I was somewhat expecting the battle of Iserlohn to start here. Instead, Kircheis is given another episode in which to develop his character as something other than Reinhard’s sidekick. He does a pretty good job at that as well it can be said.

This episode title “The Kastrop Rebellion” begins with a story of a previous finance minister embezelling money, and after his death the Empire wants the money back. The finance minister’s son, Kastrop, not only wants to keep the money, he’s actually put it to good use in defending his isolated Roman-themed planet.

Using the “Artemis Necklace” (really just a remote satellite defense system) he purchased from Phezzan, he easily defeats a 3000 strong force from the Empire. Then, he abused some of his servants.

Closer to home, Reinhard has formed his own elite group of Admirals from outside of the nobility, which includes Kircheis as a Rear Admiral. Reinhard’s first mission for Kircheis is to put down the rebellion using just 2000 ships. Reinhard does this for political reasons to cement his own power amongst the high nobility at the top of the Empire.

Initially, Kircheis does not command the same level of authority as Reinhard amongst the troops. Hans Eduard Bergengrün openly drinks in front Volker Axel von Büro and Kircheis as they discuss strategy for the upcoming battle with Kastrop. Bergengrün comes away impressed enough with the tactic that Reinhard and Kircheis have come up with that he decides to sober up.

Kircheis then has a flashback to the meeting with Reinhard and Annerose that would have occurred immediately after the last episode. Annerose insists that Kircheis is the only person who can prevent Reinhard from destroying himself, and that Kircheis can only do so as long as Reinhard is willing to listen to him.

The plan involves concentrating a number of engineering ships in such a way as to slip into the orbit of the planet and create a cloud of explosive gas, which will in turn destroy all of the satellites when one of them fires. The plan comes off perfectly to the shock of Kastrop.

With all chance of victory gone, Kastrop thinks of a plan to escape to Phezzan. Kircheis, though, has offered to deal mercifully with those involved in the rebellion, as he wants to end this without shedding blood. That offer, along with Kastrop’s order to one of his servants to burn his face as a disguise ultimately leads to his downfall.

Kastrop suffers the same fate as Caesar
Kastrop suffers the same fate as Shakespeare's Julius Caesar

Pretty much everyone sticks a knife in him, and his prone body lays on the steps of the chamber. The rebellion is over and only one person has died.

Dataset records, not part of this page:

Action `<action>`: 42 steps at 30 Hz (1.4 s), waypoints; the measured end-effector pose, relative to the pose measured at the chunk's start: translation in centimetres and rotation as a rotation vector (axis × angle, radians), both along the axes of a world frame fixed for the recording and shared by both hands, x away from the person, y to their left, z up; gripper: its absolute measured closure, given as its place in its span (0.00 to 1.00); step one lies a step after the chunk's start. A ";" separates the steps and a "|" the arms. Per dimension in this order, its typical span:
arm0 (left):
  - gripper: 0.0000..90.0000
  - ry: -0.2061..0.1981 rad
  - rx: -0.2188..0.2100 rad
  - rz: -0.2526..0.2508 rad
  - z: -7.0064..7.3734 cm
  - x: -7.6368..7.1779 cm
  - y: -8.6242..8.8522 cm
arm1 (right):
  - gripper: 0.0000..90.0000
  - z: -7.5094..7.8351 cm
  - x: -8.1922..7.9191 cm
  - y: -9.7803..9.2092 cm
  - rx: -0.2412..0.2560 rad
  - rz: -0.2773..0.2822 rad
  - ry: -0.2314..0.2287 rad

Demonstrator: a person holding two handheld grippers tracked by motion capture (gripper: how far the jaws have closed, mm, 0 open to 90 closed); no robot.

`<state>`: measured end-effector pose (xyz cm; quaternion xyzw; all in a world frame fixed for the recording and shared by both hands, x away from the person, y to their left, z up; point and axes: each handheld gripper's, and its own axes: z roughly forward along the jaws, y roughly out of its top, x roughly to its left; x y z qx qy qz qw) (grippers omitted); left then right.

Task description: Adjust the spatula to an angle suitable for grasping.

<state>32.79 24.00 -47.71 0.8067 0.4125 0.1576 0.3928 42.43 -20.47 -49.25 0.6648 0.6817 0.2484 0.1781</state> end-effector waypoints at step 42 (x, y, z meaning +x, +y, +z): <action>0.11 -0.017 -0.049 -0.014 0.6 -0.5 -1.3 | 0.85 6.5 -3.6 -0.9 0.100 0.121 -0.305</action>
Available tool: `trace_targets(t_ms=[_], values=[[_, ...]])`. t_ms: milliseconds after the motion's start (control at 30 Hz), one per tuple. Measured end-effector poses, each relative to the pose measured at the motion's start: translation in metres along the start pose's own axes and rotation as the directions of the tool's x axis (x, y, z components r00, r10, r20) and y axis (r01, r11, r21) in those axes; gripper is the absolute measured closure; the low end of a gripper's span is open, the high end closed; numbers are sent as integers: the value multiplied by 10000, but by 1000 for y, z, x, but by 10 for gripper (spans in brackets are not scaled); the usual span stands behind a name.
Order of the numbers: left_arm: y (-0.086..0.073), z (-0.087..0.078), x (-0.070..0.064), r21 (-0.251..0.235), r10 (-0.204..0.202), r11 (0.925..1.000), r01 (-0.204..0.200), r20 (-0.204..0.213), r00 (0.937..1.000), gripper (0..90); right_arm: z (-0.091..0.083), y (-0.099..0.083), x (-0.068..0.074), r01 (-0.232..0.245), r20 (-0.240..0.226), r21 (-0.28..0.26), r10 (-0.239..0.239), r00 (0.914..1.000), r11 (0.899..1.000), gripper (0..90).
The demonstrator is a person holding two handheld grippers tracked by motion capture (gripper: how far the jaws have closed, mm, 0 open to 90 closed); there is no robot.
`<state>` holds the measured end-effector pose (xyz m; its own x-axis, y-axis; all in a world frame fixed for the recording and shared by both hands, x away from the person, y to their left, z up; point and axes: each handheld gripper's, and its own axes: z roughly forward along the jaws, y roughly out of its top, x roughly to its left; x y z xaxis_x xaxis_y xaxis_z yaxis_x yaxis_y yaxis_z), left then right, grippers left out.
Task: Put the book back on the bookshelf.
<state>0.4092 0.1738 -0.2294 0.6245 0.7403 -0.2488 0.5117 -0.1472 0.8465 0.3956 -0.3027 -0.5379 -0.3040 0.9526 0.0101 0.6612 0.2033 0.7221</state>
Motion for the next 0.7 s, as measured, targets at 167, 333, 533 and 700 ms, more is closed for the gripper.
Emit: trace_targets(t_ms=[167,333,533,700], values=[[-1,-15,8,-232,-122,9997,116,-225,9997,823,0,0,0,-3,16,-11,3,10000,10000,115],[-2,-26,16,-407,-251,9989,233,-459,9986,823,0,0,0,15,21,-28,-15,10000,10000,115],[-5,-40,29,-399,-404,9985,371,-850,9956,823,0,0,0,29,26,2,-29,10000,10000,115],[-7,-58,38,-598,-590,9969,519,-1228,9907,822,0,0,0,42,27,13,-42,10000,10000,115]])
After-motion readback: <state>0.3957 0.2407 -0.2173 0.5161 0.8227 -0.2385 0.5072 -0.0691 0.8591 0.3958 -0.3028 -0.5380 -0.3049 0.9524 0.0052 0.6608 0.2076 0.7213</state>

Kircheis is hailed as a hero in the Empire for bloodlessly putting down the rebellion. However, he feels bad that Kastrop had to die in order for his plan to work out the way it did. Reinhard reminds him that he is still a kind person.

Other Thoughts: This episode reminded me of two things, an arc within Crest of the Stars where Jinto and Lafiel are trying to escape from a distant outpost, and various episodes of Star Trek (the original series) where each planet would seemingly have a completely different look to it…I’m guessing that the next episode will go back to the Alliance and Yang’s preparations for Iserlohn…After an incident like this, surely the Empire would place some sort of embargo or blockade on Phezzan.

4 thoughts on “Blogging Legend of the Galactic Heroes Episode 5”

  1. The Roman reference is merited, though the despot in this case is more Nero or Caligula than Caesar. The actual stabbing though, hard not to make the comparison.

    How did this remind you of Crest of the Stars? I think I know the episode you’ve mentioned but for the life of me I can’t remember the similarity.

    1. I went with Caesar because his death was so close to the fictional depictions of his death scene more than his actual ruling style which would be closer to Nero or Caligula. On the Crest of the Stars question, it reminded me of episodes 6 and 7 just for the fact that it involved a conspiracy and a rich noble on a distant outpost. Probably minimal correlation there.

  2. I LOL’d at the Roman-themed planet. The guy has to be off his rocker to set all this up. But, hey, I guess I’d wear a toga every day if it meant I didn’t have to worry about money.

    1. I’d almost completely dismissed this episode as some sort of episodic weird Star Trek-like episode when I first watched it. This episode is actually fairly relevant in the grand scheme of things, it just takes a long, long time for that to be relevant.